Aslında Gazze Şeridi etkin bir şekilde, ta ikinci Filistin İntifadası’nın başladığı 2000 yılından beri kuşatma ve ambargo altında. Bu zamanda beri de Gazzeliler ürettikleri ürünleri dışarıya çıkaramıyor, ihracat yapamıyorlar.

Dahası, dünyaya Gazze’deki işgali sona erdirdiğini söyleyen İsrail, halen Mısır’la Gazze Şeridi arasındaki Rafah sınır kapısını tamamen kontrol altında tutmaya devam ediyor. Böylece Gazze Şeridi’nin dünyaya açılan tek kapısını da kapatarak burayı dünyadaki en büyük tutuklama kampı haline dönüştürüyor.
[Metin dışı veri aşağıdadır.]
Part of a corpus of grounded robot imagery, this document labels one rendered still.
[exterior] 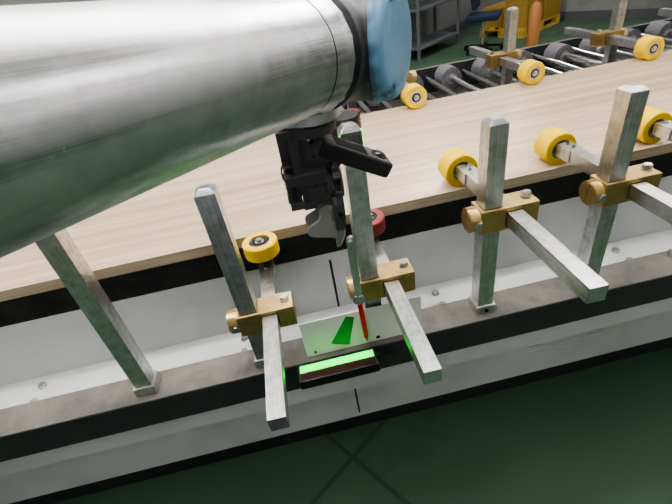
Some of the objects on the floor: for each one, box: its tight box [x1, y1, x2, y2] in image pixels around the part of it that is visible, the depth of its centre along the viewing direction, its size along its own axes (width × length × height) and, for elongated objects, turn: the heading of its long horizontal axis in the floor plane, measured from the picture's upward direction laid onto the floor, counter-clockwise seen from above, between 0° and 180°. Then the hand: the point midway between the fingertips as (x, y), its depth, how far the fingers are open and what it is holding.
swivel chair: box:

Uzun bir hikâyeyi kısaca anlatmak gerekirse şunları söyleyebiliriz: Gazze halkı Varşova Getto’larında hüküm süren şartların aynısını yaşamaya itilmektedir. Gazzelilerin çalışma yapması engellenmektedir (halihazırda Gazze’de işsizlik % 70’den daha fazla), Gazzelilerin yurtdışına çıkmasına izin verilmiyor, İsrail’e çalışmak için girmelerine izin verilmiyor, balık avlamak için dahi olsa Gazze sahiline gitmelerine müsaade edilmiyor. Gitmeleri durumunda bir milden daha fazla sahilden uzaklaşan herhangi bir tekneye İsrail silahlı gemileri tarafından ateş açılıyor.

Cani ve barbar önlemler, Gazzelilerin daha fazla yoksullaştırılması böylece bir ekmek dahi alamaz hale dönüşecekleri anlamına geliyor.
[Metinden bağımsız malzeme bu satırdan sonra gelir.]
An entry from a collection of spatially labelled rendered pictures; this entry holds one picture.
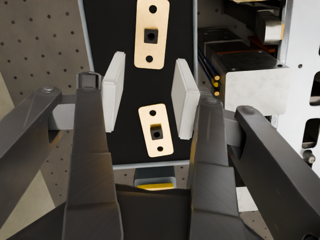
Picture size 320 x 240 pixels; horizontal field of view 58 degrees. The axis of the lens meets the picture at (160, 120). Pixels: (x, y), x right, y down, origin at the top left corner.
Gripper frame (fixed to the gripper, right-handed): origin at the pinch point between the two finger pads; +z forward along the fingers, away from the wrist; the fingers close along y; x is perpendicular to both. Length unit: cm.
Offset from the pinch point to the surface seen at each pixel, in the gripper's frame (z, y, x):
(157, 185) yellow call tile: 19.3, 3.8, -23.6
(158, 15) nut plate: 18.5, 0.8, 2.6
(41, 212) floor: 135, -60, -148
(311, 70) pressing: 34.7, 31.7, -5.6
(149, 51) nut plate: 18.5, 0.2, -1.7
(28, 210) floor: 135, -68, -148
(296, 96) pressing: 34.7, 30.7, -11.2
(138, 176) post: 21.3, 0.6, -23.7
Gazze’de yaşayan halkın açlık ve yoksulluğa muhtaç edilmesiyle ilgili İsrail’in yürütmüş olduğu planın hedefi Gazzelilerin Hamas Hareketi’nin önderliğindeki demokratik seçimle gelmiş hükümete isyan etmelerini sağlamak. Ayrıca bu yolla İsrail, kurulduğu 1948 yılında Yahudi çetelerin köylerinden ve evlerinden ettiği Filistinli mültecilerin geri dönüş hakkı gibi çok önemli konular da olmak üzere Filistin milli çıkarlarını rahatlıkla satabilecek yeni bir hükümetin oluşmasını sağlamak istiyor.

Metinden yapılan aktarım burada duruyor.